▶ **PROBLEM TO SOLVE**
Nothing except the pictures should be left out when you reproduce the listing exactly.

[DATA BLOCK — start]

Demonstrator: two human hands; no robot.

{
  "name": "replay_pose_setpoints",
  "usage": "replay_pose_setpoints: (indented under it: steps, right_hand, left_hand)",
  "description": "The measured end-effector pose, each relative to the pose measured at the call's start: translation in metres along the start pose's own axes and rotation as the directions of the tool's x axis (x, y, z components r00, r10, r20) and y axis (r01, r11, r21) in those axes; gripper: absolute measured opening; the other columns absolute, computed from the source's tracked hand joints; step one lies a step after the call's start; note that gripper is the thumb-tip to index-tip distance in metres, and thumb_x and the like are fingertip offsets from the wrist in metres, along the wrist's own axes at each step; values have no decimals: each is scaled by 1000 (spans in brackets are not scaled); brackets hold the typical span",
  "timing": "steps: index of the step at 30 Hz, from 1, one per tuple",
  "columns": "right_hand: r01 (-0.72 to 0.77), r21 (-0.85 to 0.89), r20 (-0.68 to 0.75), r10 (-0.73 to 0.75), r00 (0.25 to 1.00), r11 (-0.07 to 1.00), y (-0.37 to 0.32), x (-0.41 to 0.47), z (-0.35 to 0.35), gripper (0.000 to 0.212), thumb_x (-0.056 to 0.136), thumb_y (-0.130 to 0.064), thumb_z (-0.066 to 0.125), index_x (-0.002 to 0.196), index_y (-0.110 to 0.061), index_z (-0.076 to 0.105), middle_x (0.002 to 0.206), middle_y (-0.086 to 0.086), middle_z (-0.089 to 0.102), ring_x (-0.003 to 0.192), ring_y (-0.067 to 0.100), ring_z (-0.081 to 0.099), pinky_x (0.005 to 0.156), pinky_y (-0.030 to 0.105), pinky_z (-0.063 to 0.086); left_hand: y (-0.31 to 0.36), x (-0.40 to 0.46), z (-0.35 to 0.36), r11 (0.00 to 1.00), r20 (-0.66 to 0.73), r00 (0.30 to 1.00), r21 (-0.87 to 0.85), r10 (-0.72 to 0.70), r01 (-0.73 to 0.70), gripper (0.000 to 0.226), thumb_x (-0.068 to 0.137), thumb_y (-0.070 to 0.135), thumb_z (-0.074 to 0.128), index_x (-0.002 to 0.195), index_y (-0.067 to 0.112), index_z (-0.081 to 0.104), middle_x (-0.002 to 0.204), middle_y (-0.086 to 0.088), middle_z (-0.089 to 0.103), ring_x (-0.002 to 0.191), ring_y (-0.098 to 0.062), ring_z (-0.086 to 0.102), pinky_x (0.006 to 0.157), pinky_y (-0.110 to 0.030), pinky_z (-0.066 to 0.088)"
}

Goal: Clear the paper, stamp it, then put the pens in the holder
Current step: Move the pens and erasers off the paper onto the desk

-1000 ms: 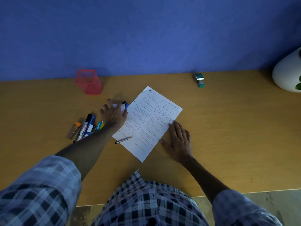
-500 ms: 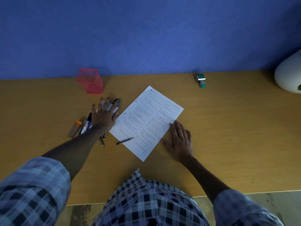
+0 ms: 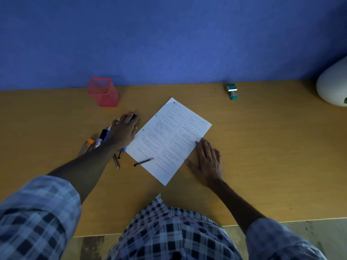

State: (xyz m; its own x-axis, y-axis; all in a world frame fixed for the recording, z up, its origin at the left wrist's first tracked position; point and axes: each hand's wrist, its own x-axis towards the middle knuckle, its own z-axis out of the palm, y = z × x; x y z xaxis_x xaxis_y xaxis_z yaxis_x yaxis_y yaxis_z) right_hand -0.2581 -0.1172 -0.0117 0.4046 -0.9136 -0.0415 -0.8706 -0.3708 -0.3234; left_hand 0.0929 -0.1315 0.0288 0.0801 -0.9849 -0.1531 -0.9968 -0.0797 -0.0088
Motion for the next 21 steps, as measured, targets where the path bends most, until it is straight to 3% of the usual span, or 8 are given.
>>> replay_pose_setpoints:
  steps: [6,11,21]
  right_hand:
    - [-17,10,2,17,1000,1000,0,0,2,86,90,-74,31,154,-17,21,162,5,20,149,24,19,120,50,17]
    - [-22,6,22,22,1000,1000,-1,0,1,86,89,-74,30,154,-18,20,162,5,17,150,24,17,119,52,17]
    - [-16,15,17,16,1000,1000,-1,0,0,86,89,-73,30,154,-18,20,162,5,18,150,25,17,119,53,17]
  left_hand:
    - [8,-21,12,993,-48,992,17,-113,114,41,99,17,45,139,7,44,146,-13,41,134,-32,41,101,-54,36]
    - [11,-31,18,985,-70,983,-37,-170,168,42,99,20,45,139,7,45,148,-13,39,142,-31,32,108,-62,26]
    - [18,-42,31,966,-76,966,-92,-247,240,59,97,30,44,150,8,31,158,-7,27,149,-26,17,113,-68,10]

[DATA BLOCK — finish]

▶ **WRITTEN ANSWER**
Demonstrator: two human hands; no robot.

{
  "name": "replay_pose_setpoints",
  "usage": "replay_pose_setpoints: (indented under it: steps, right_hand, left_hand)",
  "description": "The measured end-effector pose, each relative to the pose measured at the call's start: translation in metres along the start pose's own axes and rotation as the directions of the tool's x axis (x, y, z components r00, r10, r20) and y axis (r01, r11, r21) in those axes; gripper: absolute measured opening; the other columns absolute, computed from the source's tracked hand joints; step one lies a step after the call's start; note that gripper is the thumb-tip to index-tip distance in metres, and thumb_x and the like are fingertip offsets from the wrist in metres, along the wrist's own axes at each step; values have no decimals: each is scaled by 1000 (spans in brackets are not scaled); brackets hold the typical span",
  "timing": "steps: index of the step at 30 Hz, from 1, one per tuple",
  "columns": "right_hand: r01 (-0.72 to 0.77), r21 (-0.85 to 0.89), r20 (-0.68 to 0.75), r10 (-0.73 to 0.75), r00 (0.25 to 1.00), r11 (-0.07 to 1.00), y (-0.37 to 0.32), x (-0.41 to 0.47), z (-0.35 to 0.35), gripper (0.000 to 0.212), thumb_x (-0.056 to 0.136), thumb_y (-0.130 to 0.064), thumb_z (-0.066 to 0.125), index_x (-0.002 to 0.196), index_y (-0.110 to 0.061), index_z (-0.076 to 0.105), middle_x (0.002 to 0.206), middle_y (-0.086 to 0.086), middle_z (-0.089 to 0.102), ring_x (-0.003 to 0.192), ring_y (-0.067 to 0.100), ring_z (-0.081 to 0.099), pinky_x (0.005 to 0.156), pinky_y (-0.030 to 0.105), pinky_z (-0.063 to 0.086); left_hand: y (-0.31 to 0.36), x (-0.40 to 0.46), z (-0.35 to 0.36), r11 (0.00 to 1.00), r20 (-0.66 to 0.73), r00 (0.30 to 1.00), r21 (-0.87 to 0.85), r10 (-0.72 to 0.70), r01 (-0.73 to 0.70), gripper (0.000 to 0.226), thumb_x (-0.068 to 0.137), thumb_y (-0.070 to 0.135), thumb_z (-0.074 to 0.128), index_x (-0.002 to 0.195), index_y (-0.067 to 0.112), index_z (-0.081 to 0.104), middle_x (-0.002 to 0.204), middle_y (-0.086 to 0.088), middle_z (-0.089 to 0.103), ring_x (-0.002 to 0.191), ring_y (-0.098 to 0.062), ring_z (-0.086 to 0.102), pinky_x (0.006 to 0.157), pinky_y (-0.110 to 0.030), pinky_z (-0.066 to 0.088)"
}

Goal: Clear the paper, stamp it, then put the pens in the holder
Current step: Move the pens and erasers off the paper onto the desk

-1000 ms: 
-500 ms: 
+0 ms: 

State: (xyz m; its own x-axis, y-axis; all in a world frame fixed for the recording, z up, its origin at the left wrist's first tracked position; point and axes: each hand's wrist, its own x-axis towards the middle knuckle, its own z-axis out of the palm, y = z × x; x y z xaxis_x xaxis_y xaxis_z yaxis_x yaxis_y yaxis_z) right_hand -0.2581 -0.1172 -0.0117 0.4046 -0.9136 -0.0415 -0.8706 -0.3708 -0.3234; left_hand 0.0929 -0.1315 0.0288 0.0801 -0.9849 -0.1531 -0.9968 -0.0797 -0.0088
Motion for the next 21 steps, as measured, targets where the path bends most, until it is straight to 3% of the usual span, or 8 are given.
>>> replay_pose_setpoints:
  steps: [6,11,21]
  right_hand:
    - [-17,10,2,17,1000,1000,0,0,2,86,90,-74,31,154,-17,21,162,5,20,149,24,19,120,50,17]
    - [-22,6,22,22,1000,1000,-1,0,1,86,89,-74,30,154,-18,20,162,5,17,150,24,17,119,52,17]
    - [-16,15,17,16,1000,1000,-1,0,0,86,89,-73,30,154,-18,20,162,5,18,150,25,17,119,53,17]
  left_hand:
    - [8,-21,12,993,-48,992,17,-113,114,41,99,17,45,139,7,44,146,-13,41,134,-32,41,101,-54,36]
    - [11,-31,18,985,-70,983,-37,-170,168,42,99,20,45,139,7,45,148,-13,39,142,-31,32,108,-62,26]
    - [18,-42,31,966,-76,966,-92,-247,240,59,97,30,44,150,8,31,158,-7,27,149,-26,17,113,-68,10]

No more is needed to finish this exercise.